# LOTTO: Angebliche Vertragsumstellung ist Telefonbetrug



## Aka-Aka (16 Juli 2013)

http://www.lotto-niedersachsen.de/downloads/174/ger.pdf



> Die neueste Masche: Die Anrufer behaupten, Lotto-Niedersachsen müsste wegen angeblicher technischer Umstellungen in der Lotto-Zentrale in Hannover alle bestehenden Verträge kündigen und dann neu aufsetzen. Aus diesem Grund sollen die Angerufenen ihre Bankverbindungen und Geburtsdaten am Telefon preisgeben. Diese aktuell geschilderten Anrufe erfolgen aus Slowenien (Vorwahl 00386).


 
Falls jemand eine der Anrufernummern kennt, bitte melden/posten.

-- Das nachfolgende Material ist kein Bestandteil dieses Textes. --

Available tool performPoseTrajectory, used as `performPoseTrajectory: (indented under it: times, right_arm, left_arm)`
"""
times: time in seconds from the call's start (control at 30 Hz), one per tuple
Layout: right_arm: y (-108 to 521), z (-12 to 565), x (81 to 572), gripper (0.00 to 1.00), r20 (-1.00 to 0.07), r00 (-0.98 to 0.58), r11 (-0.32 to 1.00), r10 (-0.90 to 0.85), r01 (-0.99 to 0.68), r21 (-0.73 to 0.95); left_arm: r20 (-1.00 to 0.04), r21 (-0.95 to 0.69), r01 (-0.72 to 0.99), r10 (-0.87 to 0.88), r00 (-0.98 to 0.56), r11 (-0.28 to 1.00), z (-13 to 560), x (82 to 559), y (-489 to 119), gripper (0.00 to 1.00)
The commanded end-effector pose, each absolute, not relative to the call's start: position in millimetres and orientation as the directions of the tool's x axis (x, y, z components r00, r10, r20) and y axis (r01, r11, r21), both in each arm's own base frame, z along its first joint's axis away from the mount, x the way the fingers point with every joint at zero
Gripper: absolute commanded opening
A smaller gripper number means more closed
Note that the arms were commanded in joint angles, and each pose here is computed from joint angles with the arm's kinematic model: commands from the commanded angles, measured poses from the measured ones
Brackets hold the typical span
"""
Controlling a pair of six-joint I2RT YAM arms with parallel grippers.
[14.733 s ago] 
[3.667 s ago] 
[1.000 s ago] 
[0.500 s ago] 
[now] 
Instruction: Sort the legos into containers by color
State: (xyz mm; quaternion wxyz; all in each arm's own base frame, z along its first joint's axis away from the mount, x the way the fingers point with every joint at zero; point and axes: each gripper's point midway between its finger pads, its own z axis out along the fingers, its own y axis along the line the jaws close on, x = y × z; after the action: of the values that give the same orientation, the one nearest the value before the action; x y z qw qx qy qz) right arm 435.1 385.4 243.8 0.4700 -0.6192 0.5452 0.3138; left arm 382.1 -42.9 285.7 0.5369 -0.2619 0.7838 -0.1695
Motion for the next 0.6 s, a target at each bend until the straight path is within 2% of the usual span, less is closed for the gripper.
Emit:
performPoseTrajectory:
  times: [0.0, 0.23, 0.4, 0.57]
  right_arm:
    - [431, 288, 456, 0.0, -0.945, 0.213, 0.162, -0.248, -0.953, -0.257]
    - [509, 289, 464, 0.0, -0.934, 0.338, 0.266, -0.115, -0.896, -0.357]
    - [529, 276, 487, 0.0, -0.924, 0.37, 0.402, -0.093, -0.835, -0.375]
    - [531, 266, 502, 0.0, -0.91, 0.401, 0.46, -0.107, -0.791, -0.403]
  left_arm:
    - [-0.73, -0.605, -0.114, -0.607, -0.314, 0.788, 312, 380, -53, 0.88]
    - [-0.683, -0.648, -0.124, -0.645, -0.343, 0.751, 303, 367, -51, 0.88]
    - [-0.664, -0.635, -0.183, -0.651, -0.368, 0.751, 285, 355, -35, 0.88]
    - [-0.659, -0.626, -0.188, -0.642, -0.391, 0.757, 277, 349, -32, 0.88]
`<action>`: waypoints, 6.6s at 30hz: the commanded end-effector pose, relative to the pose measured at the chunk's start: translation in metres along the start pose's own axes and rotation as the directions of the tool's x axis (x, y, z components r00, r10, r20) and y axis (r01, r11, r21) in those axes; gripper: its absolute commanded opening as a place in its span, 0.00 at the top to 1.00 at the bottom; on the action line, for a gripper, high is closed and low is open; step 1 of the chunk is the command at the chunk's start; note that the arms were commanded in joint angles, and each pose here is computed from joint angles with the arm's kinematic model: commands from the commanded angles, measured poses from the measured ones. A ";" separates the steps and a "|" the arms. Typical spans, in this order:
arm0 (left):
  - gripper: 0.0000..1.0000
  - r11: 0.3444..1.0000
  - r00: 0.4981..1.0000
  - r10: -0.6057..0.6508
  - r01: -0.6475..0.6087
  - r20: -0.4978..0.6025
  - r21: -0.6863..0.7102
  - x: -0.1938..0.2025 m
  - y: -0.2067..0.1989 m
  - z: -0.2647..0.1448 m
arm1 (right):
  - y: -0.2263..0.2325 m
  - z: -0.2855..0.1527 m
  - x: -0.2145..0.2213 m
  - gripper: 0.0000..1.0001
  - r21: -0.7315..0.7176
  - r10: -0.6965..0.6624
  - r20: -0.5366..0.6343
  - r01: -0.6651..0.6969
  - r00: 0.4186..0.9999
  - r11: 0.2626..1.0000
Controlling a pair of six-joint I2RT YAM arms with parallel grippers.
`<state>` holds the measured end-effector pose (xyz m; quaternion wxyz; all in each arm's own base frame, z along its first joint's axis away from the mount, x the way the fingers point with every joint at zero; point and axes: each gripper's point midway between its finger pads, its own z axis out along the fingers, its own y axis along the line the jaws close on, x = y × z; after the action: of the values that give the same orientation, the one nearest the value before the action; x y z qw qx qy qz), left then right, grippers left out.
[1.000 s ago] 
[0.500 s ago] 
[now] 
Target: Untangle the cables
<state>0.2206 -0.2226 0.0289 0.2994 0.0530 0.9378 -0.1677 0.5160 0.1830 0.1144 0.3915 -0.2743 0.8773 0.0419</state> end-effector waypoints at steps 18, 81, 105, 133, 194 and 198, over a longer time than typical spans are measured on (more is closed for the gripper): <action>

Beispiele für eingesetzte slowenische Nummern (die freilich Vollfälschungen sein KÖNNEN und nicht unbedingt etwa auf ein slowenisches Callcenter deuten müssen):


> Ich hatte ebenfalls gerade einen Anruf, bei mir von der Nummer (00) +386 4 922 6337.
> Es ging hier auch um die Jubiläumsziehung 6 aus 49, nix aus von wegen Lotto o.ä.
> Ich hätte angeblich letztes Jahr einen Vertrag abgeschlossen und dieser sollte nun um drei Monate verlängert werden.
> Achtet bitte IMMER darauf, dass ihr NIEMALS das Wort JA benutzt (noch nicht einmal damit melden). Es besteht bei solchen Anrufen oftmals die Möglichkeit, dass die Anrufe entsprechend zurecht geschnitten werden.


siehe auch


> Selina schreibt am 31.05.2013 um 16:05
> Ich erhalte seit einigen Tagen regelmäßig Anrufe von folgender Nummer +38649226337, jetzt bin ich auch mal an mein Handy gegangen und mir wurde gesagt ein Gewinnspiel an dem ich teilnehme läuft aus und ob ich dies nicht verlängern möchte


 
+38649226337
0038649226337

dazu (unabhängig von obigen Zitaten) interessant:


> Icke
> 5. März 2013
> VORSICHT vor diesen Anrufen ! Ich habe in so einem Call Center 5 Wochen lang gearbeitet bis ich raus bekam was wir den leuten da aufschwatzen sollen….ich war total fertig deswegen und habe sofort gekündigt! auf meinen lohn warte ICH auch noch….also die zocken nicht nur euch ab, sondern auch die mitarbeiter. die firma die bei euch angerufen hat heisst B.W.W Media Promition GmbH aus Berlin, Landsberger Allee 131c, 10369 Berlin. Meinen Namen werde ich nicht nennen, aus Angst das es für mich Konsequenzen geben könnte. Die Jubiläumsaktion 6 aus 49 Lotto existiert NICHT ! Alle Angestellten müssen einen Leittext befolgen und unter Druck soviele “Kunden” wie möglich schreiben bzw besser gesagt abzocken…


s.a.
http://web111.smithers.kundenserver...ls-beworbenen-tankgutscheinen-haftet-mit.html
(wegen der unklaren Relevanz des letzten Teils wurden hier nicht alle Rechercheergebnisse erwähnt)


----------